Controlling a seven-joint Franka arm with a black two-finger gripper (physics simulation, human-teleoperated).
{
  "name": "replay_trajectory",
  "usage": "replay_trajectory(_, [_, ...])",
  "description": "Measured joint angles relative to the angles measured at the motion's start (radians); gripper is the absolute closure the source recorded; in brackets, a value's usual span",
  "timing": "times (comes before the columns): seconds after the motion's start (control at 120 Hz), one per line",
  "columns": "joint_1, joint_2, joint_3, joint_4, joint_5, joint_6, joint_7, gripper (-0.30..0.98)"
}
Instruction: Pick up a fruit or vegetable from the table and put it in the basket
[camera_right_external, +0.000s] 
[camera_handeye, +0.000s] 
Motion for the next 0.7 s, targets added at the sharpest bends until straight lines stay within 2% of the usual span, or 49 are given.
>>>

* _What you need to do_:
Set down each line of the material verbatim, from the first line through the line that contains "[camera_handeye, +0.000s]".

* _Response_:
Controlling a seven-joint Franka arm with a black two-finger gripper (physics simulation, human-teleoperated).
{
  "name": "replay_trajectory",
  "usage": "replay_trajectory(_, [_, ...])",
  "description": "Measured joint angles relative to the angles measured at the motion's start (radians); gripper is the absolute closure the source recorded; in brackets, a value's usual span",
  "timing": "times (comes before the columns): seconds after the motion's start (control at 120 Hz), one per line",
  "columns": "joint_1, joint_2, joint_3, joint_4, joint_5, joint_6, joint_7, gripper (-0.30..0.98)"
}
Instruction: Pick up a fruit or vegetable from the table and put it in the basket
[camera_right_external, +0.000s] 
[camera_handeye, +0.000s] 

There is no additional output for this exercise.